Selasa 21 Jul 2026 05:06 WIB

Purbaya Buka Opsi Pangkas Anggaran Pertahanan Jika Fiskal Tertekan

Kalau memang mungkin defisit kita terganggu ya kita pangkas.

Menteri Keuangan (Menkeu) Purbaya Yudhi Sadewa di Istana Kepresidenan Jakarta, Selasa (16/9/2025).
Foto: Republika/Erik Purnama Putra
Menteri Keuangan (Menkeu) Purbaya Yudhi Sadewa di Istana Kepresidenan Jakarta, Selasa (16/9/2025).

REPUBLIKA.CO.ID, JAKARTA -- Menteri Keuangan (Menkeu) Purbaya Yudhi Sadewa menyampaikan, pemerintah membuka opsi untuk memangkas anggaran pertahanan dan kepolisian apabila kondisi fiskal dan target defisit anggaran mengalami tekanan.

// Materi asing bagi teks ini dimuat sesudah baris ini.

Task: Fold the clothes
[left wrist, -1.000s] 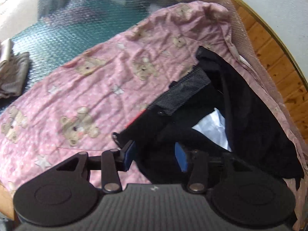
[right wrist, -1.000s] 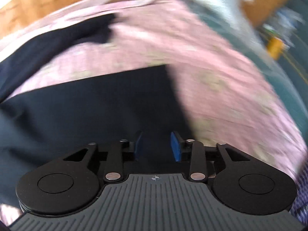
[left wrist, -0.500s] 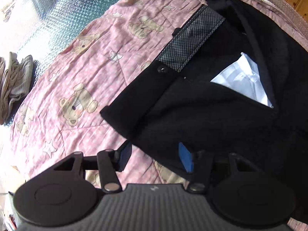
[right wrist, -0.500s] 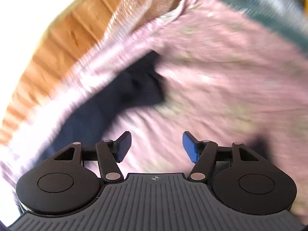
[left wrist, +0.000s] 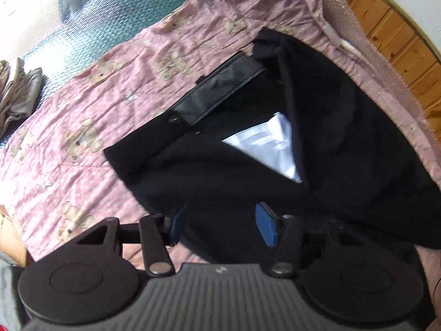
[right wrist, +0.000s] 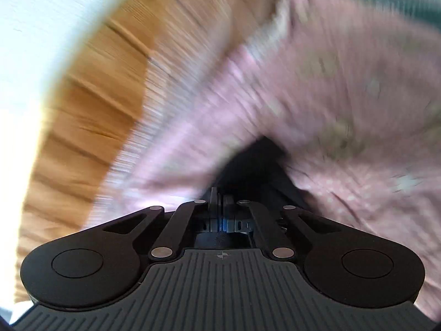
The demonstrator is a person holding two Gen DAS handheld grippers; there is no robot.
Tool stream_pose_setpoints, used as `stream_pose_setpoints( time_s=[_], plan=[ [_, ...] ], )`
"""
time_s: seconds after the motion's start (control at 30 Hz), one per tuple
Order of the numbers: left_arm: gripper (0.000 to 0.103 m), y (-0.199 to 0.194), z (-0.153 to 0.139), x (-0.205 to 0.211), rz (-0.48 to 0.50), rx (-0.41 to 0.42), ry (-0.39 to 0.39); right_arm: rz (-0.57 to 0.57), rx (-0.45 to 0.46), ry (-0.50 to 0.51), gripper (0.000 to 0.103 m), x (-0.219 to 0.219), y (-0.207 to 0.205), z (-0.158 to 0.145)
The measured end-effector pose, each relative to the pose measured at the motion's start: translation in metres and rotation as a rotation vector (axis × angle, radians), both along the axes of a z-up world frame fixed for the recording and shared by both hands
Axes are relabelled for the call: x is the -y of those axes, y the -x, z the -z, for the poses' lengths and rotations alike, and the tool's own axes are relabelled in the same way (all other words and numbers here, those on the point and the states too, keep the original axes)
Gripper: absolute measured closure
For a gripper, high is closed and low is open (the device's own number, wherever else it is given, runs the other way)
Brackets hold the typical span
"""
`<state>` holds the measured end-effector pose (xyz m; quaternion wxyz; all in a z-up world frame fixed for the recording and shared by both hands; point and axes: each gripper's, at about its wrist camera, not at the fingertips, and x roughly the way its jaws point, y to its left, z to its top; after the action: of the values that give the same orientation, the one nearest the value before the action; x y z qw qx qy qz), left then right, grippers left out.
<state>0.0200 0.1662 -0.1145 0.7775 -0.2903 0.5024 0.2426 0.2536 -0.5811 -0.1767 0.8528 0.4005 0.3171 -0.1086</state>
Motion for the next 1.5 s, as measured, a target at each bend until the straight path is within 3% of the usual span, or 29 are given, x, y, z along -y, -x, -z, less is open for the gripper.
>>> stream_pose_setpoints(
  time_s=[0.07,0.1,0.13,0.23,0.3,0.4,0.47,0.6,0.63,0.73,0.8,0.9,0.93,1.0,1.1,1.17,1.23,1.3,1.37,1.4,1.43,1.5],
  plan=[
    [0.046,-0.024,0.001,0.007,0.012,0.064,0.063,-0.010,0.098,0.015,0.103,-0.011,0.062,-0.045],
    [0.046,-0.037,0.002,0.010,0.018,0.093,0.096,-0.007,0.098,0.038,0.103,-0.016,0.093,-0.056],
    [0.044,-0.050,0.005,0.013,0.025,0.116,0.124,0.005,0.062,0.050,0.103,-0.017,0.119,-0.053],
    [0.043,-0.100,0.022,0.023,0.055,0.114,0.143,0.045,-0.180,0.031,0.103,-0.008,0.174,0.009],
    [0.043,-0.133,0.033,0.030,0.066,0.101,0.142,0.086,-0.225,-0.046,0.103,-0.003,0.205,0.029],
    [0.038,-0.170,0.039,0.031,0.028,0.111,0.126,0.109,-0.196,-0.030,0.103,-0.007,0.229,0.023],
    [0.030,-0.190,0.043,0.028,0.002,0.106,0.113,0.132,-0.179,-0.040,0.103,-0.006,0.234,0.024],
    [0.029,-0.222,0.061,0.019,-0.011,0.040,0.084,0.158,-0.169,-0.057,0.103,-0.003,0.229,0.026],
    [0.035,-0.230,0.066,0.017,-0.006,0.025,0.085,0.158,-0.176,-0.058,0.103,-0.002,0.226,0.028],
    [0.099,-0.248,0.084,0.012,0.011,-0.031,0.086,0.159,-0.198,-0.063,0.103,0.001,0.216,0.034],
    [0.102,-0.241,0.072,0.011,0.020,0.026,0.060,0.156,-0.179,-0.070,0.103,0.004,0.215,0.031],
    [0.103,-0.188,0.021,0.016,0.050,0.233,0.066,0.159,-0.099,-0.050,0.103,0.014,0.222,0.009],
    [0.103,-0.162,0.006,0.018,0.061,0.282,0.073,0.163,-0.071,-0.037,0.103,0.018,0.226,0.000],
    [0.102,-0.114,0.001,0.020,0.075,0.258,0.059,0.192,-0.049,0.024,0.103,0.026,0.239,-0.017],
    [0.093,-0.076,0.026,0.005,0.037,0.160,0.071,0.214,-0.182,0.130,0.103,0.037,0.247,-0.014],
    [0.079,-0.068,0.037,-0.018,-0.087,0.154,0.082,0.209,-0.286,0.184,0.102,0.038,0.244,-0.005],
    [0.039,-0.065,0.036,-0.040,-0.169,0.205,0.045,0.194,-0.313,0.207,0.095,0.030,0.241,-0.003],
    [0.029,-0.077,0.035,-0.059,-0.190,0.230,0.008,0.170,-0.311,0.224,0.095,0.013,0.238,-0.009],
    [0.028,-0.102,0.040,-0.073,-0.152,0.226,0.006,0.139,-0.301,0.232,0.087,-0.007,0.236,-0.015],
    [0.026,-0.117,0.046,-0.078,-0.127,0.210,0.006,0.116,-0.301,0.234,0.073,-0.021,0.234,-0.017],
    [0.025,-0.132,0.054,-0.082,-0.097,0.185,0.004,0.098,-0.303,0.240,0.066,-0.036,0.232,-0.020],
    [0.050,-0.150,0.067,-0.085,-0.061,0.140,-0.010,0.053,-0.300,0.245,0.066,-0.069,0.228,-0.027]
  ],
)
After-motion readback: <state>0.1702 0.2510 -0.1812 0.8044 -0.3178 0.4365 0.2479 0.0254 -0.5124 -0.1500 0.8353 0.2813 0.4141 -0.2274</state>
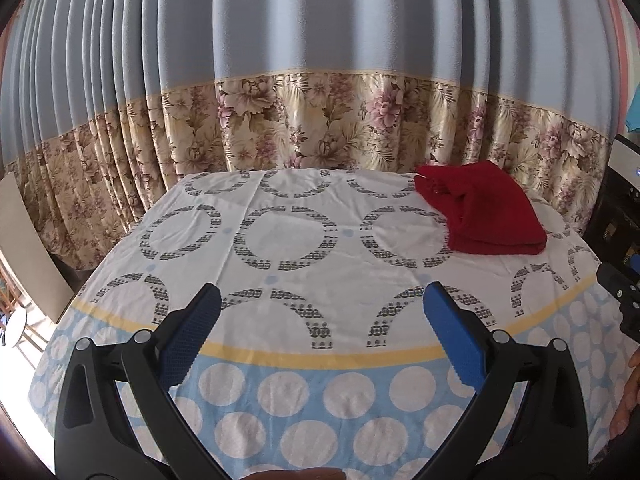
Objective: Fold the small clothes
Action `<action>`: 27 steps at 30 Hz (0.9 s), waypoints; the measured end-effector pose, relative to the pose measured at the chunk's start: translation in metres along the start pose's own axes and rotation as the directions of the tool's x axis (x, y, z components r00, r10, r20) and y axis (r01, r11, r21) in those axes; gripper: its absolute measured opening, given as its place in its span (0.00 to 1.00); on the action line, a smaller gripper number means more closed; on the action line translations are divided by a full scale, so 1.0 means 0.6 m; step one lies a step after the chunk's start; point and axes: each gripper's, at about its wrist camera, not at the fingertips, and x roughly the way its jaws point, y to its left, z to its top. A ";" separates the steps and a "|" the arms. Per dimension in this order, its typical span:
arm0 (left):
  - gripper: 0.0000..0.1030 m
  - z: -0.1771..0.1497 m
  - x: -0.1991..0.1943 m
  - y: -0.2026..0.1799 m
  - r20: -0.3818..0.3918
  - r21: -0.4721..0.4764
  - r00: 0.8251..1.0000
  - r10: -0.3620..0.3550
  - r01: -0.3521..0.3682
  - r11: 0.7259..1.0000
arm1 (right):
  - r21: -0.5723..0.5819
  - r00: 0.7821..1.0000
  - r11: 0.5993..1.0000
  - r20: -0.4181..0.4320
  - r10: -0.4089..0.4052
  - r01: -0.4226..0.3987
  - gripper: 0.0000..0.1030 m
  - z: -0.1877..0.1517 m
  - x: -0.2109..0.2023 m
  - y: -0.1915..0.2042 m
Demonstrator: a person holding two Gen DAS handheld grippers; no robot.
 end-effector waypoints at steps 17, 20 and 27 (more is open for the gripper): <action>0.97 -0.005 0.005 0.010 -0.018 -0.005 0.999 0.038 -0.038 0.999 | -0.005 1.000 1.000 0.009 0.013 -0.013 0.98 0.006 0.006 0.005; 0.97 -0.008 0.007 0.013 -0.024 -0.005 0.998 0.050 -0.050 0.999 | -0.004 1.000 1.000 0.010 0.022 -0.022 0.98 0.006 0.005 0.008; 0.97 -0.010 0.009 0.016 -0.031 0.001 0.998 0.060 -0.060 0.998 | -0.001 0.999 0.999 0.004 0.034 -0.034 0.98 0.004 0.004 0.014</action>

Namun demikian, kata Purbaya, hingga saat ini belum ada pembicaraan untuk mengalihkan sebagian anggaran pertahanan dan kepolisian.

"Belum. Tapi begini, hitungan anggaran posnya besar. Kalau memang mungkin defisit kita terganggu ya kita pangkas," kata Purbaya usai menghadiri Sidang Kabinet Paripurna di Istana Negara, Jakarta Pusat, Senin (20/7/2026).

Baca Juga

Purbaya menekankan, kondisi tersebut belum akan terjadi dalam waktu dekat. Menurut dia, kondisi keuangan negara saat ini masih dalam kondisi aman. "Tapi rasanya enggak, masih jauh dari sana. Jadi kita masih cukup," ucapnya.